È il primo passo a cui la quaresima sollecita. Rinnegarsi non vuol dire annullarsi, reprimersi, mettere da parte i propri sentimenti e i propri desideri. Rinnegarsi è la forma con cui teniamo in vita una relazione donandole non solo quello che per noi è più facile e piacevole, ma anche quanto richiede più impegno, energia, dedizione.
Rinnegarsi è prendere coscienza di quello che vorremmo custodire di noi, ma invece è necessario investire, mettere in gioco giorno per giorno. Conservarlo darebbe l’illusione di poter restare integri, intatti, ma a lungo andare lascerebbe un senso di vuoto, di insoddisfazione, o di sterile compiacimento.

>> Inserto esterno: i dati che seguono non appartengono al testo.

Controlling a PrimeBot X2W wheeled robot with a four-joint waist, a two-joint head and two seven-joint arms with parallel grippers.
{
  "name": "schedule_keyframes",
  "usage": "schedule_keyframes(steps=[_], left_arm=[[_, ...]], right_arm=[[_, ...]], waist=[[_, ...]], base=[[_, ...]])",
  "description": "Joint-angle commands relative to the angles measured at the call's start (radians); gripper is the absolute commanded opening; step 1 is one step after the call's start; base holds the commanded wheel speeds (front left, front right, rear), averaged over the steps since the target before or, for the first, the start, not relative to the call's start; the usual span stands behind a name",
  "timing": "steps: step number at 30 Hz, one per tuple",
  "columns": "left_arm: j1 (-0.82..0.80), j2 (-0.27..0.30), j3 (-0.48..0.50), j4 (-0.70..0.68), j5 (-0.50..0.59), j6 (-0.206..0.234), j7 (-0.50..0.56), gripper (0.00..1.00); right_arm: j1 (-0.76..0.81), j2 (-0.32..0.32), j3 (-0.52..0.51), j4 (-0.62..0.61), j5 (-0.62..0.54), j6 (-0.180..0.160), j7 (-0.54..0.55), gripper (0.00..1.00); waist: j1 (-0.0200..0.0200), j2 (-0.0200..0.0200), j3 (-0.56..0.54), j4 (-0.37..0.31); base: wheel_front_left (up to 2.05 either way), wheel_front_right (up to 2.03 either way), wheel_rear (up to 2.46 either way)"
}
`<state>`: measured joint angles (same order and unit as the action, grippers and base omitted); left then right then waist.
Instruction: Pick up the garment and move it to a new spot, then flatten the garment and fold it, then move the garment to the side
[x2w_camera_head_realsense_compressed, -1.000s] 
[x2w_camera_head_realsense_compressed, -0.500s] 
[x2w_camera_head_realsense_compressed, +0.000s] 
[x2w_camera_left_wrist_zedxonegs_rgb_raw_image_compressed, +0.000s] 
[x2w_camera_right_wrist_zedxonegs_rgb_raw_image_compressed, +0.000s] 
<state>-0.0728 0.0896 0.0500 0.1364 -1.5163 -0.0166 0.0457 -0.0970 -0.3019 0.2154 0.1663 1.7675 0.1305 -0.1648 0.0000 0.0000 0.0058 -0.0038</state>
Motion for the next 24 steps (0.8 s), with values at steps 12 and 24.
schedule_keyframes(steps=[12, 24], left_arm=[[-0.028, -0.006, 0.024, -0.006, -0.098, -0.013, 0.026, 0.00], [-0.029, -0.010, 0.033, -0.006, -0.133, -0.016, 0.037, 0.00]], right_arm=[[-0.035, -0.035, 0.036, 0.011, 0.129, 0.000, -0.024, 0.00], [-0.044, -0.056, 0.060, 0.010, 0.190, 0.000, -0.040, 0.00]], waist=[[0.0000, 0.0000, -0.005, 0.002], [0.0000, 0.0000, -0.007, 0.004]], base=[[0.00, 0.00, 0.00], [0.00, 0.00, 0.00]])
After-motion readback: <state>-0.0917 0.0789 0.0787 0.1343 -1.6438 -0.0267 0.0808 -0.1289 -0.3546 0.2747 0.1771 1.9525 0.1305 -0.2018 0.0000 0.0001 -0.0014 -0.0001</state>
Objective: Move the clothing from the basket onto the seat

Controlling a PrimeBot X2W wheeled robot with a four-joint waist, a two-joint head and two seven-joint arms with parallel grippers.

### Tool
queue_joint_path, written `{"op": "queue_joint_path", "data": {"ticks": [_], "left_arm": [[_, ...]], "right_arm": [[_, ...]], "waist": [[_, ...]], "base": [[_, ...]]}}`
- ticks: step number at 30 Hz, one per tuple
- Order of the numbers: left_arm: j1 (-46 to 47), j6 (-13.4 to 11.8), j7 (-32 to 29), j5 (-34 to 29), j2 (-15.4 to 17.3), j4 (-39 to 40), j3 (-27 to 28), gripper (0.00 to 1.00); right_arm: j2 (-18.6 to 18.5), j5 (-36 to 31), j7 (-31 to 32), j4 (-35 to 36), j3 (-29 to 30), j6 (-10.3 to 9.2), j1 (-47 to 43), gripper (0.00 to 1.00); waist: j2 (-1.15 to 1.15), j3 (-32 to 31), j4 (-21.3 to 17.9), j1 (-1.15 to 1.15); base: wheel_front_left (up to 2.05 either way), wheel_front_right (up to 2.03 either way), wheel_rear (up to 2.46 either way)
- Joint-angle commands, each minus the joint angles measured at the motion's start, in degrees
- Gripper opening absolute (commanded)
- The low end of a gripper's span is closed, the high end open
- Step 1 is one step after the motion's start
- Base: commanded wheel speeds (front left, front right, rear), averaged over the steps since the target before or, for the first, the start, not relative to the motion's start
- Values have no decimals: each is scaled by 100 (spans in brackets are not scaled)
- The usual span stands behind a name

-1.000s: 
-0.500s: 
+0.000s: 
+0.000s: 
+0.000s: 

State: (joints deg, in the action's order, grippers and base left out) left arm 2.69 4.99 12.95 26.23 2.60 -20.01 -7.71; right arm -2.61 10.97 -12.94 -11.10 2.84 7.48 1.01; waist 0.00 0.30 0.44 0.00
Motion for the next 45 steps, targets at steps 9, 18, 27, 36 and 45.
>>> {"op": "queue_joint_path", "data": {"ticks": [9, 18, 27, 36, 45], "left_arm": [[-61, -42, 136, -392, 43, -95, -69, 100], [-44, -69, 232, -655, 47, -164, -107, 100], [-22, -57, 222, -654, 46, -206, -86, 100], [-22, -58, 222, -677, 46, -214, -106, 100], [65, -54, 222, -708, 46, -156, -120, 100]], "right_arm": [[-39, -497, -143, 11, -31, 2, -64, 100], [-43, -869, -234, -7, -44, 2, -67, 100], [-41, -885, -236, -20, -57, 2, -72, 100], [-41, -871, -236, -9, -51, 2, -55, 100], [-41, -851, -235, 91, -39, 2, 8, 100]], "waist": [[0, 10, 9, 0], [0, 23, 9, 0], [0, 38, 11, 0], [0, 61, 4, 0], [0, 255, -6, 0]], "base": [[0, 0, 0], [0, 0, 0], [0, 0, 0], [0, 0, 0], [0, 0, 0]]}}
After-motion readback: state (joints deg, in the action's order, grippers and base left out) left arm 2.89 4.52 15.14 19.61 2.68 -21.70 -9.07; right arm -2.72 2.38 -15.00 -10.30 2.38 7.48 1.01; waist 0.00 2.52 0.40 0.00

Quello che rimane della tua vita è proprio quello che hai saputo mettere in gioco di te, soprattutto quello a cui non eri dovuto. È questo che non solo da senso alle tue giornate e riempie di bellezza la vita degli altri attorno a te, ma ti avvicina a Dio, ti permette di seguirlo.
In breve
Non aver timore di rinnegarti se, attraverso il dono di te stesso, arricchisci la tua esistenza di bene e anche quella degli altri.